┌──

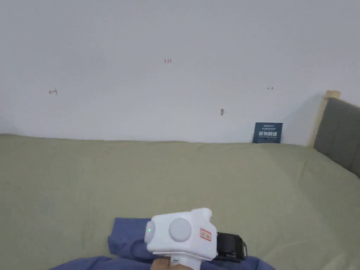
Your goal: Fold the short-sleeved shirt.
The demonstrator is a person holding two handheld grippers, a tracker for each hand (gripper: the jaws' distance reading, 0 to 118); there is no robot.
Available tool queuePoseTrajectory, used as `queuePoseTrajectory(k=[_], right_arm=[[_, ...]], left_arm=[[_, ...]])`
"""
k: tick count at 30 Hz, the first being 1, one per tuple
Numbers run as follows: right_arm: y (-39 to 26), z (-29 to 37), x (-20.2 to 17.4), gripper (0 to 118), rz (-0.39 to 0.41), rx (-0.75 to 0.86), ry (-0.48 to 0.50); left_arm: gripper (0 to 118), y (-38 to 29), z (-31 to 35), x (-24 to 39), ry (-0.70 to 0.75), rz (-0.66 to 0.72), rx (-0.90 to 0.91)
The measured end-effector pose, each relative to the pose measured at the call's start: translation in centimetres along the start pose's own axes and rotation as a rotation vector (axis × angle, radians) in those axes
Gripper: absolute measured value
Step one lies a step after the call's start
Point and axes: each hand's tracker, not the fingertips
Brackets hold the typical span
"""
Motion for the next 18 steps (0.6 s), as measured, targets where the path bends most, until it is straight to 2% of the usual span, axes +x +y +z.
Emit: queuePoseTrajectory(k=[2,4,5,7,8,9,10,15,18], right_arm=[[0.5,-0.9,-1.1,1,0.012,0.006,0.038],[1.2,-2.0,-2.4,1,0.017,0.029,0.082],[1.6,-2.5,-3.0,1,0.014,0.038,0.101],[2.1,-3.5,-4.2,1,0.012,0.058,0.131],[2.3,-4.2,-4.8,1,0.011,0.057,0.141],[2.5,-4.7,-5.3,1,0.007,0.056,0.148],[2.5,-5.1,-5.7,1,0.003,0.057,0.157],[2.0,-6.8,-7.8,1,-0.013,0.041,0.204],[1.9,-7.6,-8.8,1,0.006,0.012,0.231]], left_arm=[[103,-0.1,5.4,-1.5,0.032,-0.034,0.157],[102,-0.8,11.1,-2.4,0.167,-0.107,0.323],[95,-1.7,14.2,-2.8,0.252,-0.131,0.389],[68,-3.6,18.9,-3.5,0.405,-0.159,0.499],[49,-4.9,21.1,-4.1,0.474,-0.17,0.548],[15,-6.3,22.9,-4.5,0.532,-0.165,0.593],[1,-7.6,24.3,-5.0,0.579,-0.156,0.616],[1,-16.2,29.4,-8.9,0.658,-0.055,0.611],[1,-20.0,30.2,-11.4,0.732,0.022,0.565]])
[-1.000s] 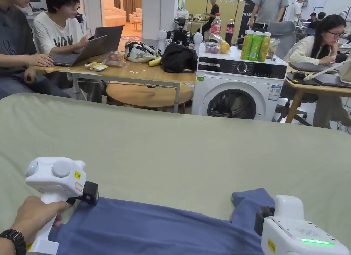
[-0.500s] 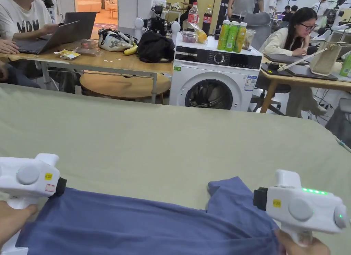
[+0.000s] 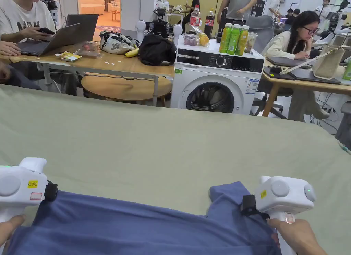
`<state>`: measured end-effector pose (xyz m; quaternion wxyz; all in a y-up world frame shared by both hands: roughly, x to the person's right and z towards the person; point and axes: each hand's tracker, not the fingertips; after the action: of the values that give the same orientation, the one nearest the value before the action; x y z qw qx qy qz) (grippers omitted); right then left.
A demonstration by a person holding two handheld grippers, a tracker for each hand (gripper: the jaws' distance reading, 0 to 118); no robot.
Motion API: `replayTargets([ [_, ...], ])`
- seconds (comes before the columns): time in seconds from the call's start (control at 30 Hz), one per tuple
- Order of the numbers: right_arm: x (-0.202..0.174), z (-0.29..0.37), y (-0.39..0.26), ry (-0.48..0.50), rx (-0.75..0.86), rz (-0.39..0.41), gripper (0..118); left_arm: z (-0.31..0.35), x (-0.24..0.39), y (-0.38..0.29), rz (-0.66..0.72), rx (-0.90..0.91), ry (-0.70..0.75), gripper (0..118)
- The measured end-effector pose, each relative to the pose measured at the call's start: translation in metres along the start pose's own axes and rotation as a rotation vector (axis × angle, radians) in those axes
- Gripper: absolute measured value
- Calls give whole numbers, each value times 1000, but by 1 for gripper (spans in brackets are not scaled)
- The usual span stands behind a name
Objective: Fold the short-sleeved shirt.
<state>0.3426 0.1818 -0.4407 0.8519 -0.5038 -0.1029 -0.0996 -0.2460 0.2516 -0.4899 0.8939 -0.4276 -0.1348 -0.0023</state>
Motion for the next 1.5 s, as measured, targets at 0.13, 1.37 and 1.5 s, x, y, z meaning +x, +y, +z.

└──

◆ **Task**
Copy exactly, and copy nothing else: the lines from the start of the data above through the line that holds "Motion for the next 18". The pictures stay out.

◆ **Answer to the exercise**
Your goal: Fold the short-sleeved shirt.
The demonstrator is a person holding two handheld grippers, a tracker for each hand (gripper: the jaws' distance reading, 0 to 118); there is no robot.
Available tool queuePoseTrajectory, used as `queuePoseTrajectory(k=[_], right_arm=[[_, ...]], left_arm=[[_, ...]])`
"""
k: tick count at 30 Hz, the first being 1, one per tuple
Numbers run as follows: right_arm: y (-39 to 26), z (-29 to 37), x (-20.2 to 17.4), gripper (0 to 118), rz (-0.39 to 0.41), rx (-0.75 to 0.86), ry (-0.48 to 0.50); left_arm: gripper (0 to 118), y (-38 to 29), z (-31 to 35), x (-24 to 39), ry (-0.70 to 0.75), rz (-0.66 to 0.72), rx (-0.90 to 0.91)
The measured end-effector pose, each relative to the pose measured at the call's start: translation in centimetres along the start pose's own axes and rotation as a rotation vector (axis × angle, radians) in those axes
Gripper: absolute measured value
Step one lies a step after the call's start
Point and axes: each hand's tracker, not the fingertips
Brackets hold the typical span
"""
Motion for the next 18 steps (0.6 s), as measured, targets where the path bends most, until it is straight to 2% of the usual span, axes +x +y +z.

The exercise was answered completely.